My favorite measure is the positive predictive value, which is defined as (True Positive) / (Test Positive). For alerting, that basically tells us the likelihood that an e-mail alert is valid. In our case, PPV = 1 / 9, or 11%. In other words, 8 out of our 9 tests were false positives. When PPV is low, people tend to ignore alerts.
For alerting, I would also want to look at (True Positive) / (Test Positive + False Negative), which in this case would be 1 / (1 + 8 + 3) or 1 / 12. The reason I want to ignore true negatives is because we expect true negatives to be an overwhelming percentage of our results. This metric tells us how well we can trust the alert, with a number closer to 1 indicating a more trustworthy alert.
To improve your existing alerts and make them more trustworthy, go back to the five characteristics of a good alert: a written-down problem scenario, an implementation based on the problem scenario, an action, a human response, and a low failure rate.
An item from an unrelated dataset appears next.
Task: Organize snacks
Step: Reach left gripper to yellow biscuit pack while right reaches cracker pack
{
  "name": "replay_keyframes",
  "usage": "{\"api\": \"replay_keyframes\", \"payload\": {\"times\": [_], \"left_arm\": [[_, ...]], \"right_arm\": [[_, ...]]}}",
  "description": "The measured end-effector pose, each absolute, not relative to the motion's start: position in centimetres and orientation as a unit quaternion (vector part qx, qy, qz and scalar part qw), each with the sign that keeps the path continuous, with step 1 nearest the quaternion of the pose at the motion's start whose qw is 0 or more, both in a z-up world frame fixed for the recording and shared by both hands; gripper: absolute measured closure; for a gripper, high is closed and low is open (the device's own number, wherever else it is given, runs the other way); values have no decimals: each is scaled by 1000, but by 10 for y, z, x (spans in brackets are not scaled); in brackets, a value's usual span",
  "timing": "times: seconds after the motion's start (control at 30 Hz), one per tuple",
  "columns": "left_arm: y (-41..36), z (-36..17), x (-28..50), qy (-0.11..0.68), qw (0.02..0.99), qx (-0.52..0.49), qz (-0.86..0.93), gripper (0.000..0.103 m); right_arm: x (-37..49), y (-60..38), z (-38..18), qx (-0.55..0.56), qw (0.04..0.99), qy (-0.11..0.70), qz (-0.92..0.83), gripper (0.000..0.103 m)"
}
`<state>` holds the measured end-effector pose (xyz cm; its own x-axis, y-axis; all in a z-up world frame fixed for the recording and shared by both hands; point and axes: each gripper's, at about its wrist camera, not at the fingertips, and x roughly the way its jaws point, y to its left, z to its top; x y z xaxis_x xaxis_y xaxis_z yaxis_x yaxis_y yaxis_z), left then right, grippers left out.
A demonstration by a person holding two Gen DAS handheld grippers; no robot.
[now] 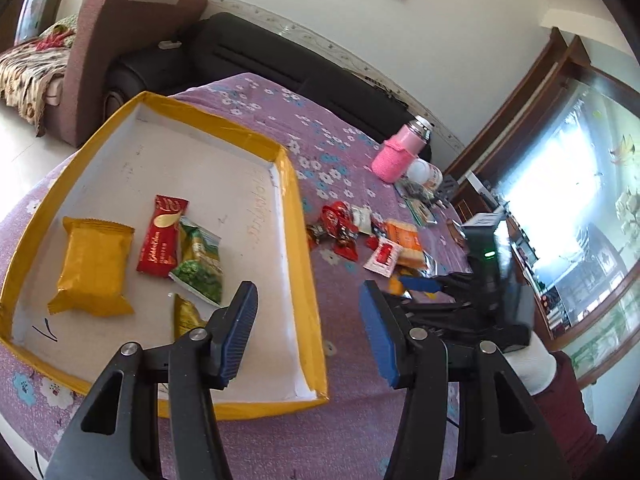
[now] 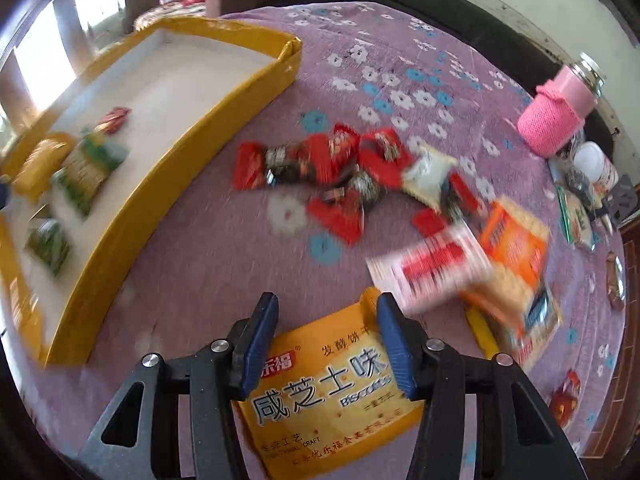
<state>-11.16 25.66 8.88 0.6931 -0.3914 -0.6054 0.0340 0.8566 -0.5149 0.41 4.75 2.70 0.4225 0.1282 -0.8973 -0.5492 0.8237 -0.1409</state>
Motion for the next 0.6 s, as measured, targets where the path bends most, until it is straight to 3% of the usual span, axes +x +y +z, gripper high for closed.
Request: {"api": "replay_keyframes", "payload": {"times": [0.1,0.17,0.3,0.6], "left_arm": [[246,95,-114,371,894,-220,-122,50],[236,97,-114,373,895,-210,-126,43],[209,96,-111,390,891,-180,-146,31],[128,78,-101,446,864,-88,-216,31]], "right_arm": [[-9,-4,55,-122,855,466,193,44],[-12,-45,62,-57,876,453,158,38],[-9,-113,53,43,886,451,99,38],[-14,-162,18,187,883,414,119,38]]}}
The best way to lower failure rate is to build implementations on sound problem scenarios. If you alert based off of a noisy channel, you complicate the human response aspect and get a higher failure rate.
Improving Alerts Through Monitors
But let’s suppose there are scenarios in which we need to use the noisy channel. In this case, it might be a good idea to build a monitor. As mentioned above, a monitor is a “pull” technology, in that a human needs to look at the monitor to gain information, as opposed to an alert which tries to interrupt a human and provide information. Good monitors generally tend to let you see data over time as a trend. People are pretty good at spotting trend differences over time, so making that data available can let people use their best judgement as to whether a problem is likely transient versus something which requires human intervention. As long as those monitors are in a common area that the product team can easily see, people can solve problems without filtering out potentially important alerts.